Check every line in the listing below for "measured". Copy the ones where it occurs.

* * *

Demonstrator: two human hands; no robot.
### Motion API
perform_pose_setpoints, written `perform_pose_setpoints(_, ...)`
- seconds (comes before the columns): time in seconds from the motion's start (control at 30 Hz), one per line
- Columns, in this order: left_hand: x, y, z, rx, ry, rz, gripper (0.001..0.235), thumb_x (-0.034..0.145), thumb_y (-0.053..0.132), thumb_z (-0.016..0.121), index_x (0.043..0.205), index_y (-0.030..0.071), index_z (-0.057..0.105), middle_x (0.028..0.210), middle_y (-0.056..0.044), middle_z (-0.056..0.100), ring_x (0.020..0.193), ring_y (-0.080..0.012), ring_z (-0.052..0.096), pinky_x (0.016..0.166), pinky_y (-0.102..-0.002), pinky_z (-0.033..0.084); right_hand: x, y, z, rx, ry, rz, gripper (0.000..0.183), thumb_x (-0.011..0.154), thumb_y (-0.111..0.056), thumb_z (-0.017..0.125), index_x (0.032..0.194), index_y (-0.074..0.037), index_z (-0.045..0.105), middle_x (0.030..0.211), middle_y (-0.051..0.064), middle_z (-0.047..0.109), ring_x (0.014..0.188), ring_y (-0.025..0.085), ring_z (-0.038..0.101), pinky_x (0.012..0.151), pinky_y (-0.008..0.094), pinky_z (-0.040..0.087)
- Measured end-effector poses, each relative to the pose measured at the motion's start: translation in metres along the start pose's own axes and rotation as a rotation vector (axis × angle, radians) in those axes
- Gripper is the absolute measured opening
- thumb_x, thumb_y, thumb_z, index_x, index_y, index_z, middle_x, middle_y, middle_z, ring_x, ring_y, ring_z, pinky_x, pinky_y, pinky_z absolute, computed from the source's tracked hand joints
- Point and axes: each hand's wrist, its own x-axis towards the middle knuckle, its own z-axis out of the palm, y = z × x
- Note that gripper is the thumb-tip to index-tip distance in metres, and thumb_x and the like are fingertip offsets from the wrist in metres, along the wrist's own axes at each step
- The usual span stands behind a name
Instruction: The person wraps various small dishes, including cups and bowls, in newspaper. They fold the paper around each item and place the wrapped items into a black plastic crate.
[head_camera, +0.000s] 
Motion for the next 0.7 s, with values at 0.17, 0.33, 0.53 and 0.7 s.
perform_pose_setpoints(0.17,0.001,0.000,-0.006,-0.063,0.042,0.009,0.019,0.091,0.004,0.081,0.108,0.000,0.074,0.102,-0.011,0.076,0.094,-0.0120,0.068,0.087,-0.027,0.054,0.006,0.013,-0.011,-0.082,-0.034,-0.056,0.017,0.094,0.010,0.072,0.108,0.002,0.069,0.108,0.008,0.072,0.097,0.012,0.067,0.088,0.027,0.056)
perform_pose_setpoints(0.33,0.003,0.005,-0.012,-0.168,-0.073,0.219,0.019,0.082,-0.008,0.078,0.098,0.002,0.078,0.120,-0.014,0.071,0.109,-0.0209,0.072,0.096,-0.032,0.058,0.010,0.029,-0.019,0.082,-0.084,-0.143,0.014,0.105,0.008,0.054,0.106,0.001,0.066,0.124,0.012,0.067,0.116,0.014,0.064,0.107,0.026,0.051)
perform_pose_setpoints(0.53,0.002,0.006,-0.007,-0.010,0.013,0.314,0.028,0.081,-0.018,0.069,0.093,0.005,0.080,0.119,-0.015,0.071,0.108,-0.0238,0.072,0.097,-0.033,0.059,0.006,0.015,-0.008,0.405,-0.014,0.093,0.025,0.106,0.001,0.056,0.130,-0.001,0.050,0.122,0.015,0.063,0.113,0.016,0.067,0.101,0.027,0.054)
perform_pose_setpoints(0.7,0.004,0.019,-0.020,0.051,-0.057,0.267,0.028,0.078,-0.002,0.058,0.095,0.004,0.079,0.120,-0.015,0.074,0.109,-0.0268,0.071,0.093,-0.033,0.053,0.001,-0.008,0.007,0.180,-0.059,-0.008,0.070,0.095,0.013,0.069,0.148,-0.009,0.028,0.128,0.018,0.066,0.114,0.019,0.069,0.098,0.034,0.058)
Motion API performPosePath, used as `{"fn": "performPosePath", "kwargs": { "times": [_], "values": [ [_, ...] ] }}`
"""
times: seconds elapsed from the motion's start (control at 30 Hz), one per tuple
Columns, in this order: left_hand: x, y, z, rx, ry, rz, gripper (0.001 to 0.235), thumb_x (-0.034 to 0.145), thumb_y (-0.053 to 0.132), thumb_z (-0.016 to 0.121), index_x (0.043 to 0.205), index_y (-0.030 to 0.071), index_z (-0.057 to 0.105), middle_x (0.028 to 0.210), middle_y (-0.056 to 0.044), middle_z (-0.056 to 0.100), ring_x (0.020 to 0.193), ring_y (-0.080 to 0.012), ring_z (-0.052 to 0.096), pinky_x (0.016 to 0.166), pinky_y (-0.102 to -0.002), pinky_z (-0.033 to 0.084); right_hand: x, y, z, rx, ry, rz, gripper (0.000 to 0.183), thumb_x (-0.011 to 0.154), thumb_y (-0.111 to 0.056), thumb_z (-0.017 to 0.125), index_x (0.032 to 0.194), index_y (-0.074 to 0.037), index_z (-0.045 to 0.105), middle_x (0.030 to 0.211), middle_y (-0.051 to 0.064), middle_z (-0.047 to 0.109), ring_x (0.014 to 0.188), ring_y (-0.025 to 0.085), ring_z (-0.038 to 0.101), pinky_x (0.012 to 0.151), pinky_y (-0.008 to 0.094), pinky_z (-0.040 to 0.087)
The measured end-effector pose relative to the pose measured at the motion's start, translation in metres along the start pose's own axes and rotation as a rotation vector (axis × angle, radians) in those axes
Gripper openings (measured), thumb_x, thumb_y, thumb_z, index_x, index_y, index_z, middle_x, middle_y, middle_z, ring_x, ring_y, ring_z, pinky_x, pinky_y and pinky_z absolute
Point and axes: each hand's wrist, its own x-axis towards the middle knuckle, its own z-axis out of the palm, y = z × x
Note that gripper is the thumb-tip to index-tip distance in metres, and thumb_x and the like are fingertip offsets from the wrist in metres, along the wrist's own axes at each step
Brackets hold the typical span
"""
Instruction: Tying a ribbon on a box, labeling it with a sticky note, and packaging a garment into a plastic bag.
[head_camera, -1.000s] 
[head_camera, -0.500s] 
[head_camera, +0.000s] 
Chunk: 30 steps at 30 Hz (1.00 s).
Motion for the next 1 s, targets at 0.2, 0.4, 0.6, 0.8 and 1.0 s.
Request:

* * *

Solution to this task:
- Measured end-effector poses, each relative to the pose measured at the motion's start: translation in metres along the start pose's own axes and rotation as a rotation vector (axis × angle, radians) in those axes
- Gripper is the absolute measured opening
The measured end-effector pose relative to the pose measured at the motion's start, translation in metres along the start pose's own axes and rotation as a rotation vector (axis × angle, radians) in those axes
Gripper openings (measured), thumb_x, thumb_y, thumb_z, index_x, index_y, index_z, middle_x, middle_y, middle_z, ring_x, ring_y, ring_z, pinky_x, pinky_y and pinky_z absolute

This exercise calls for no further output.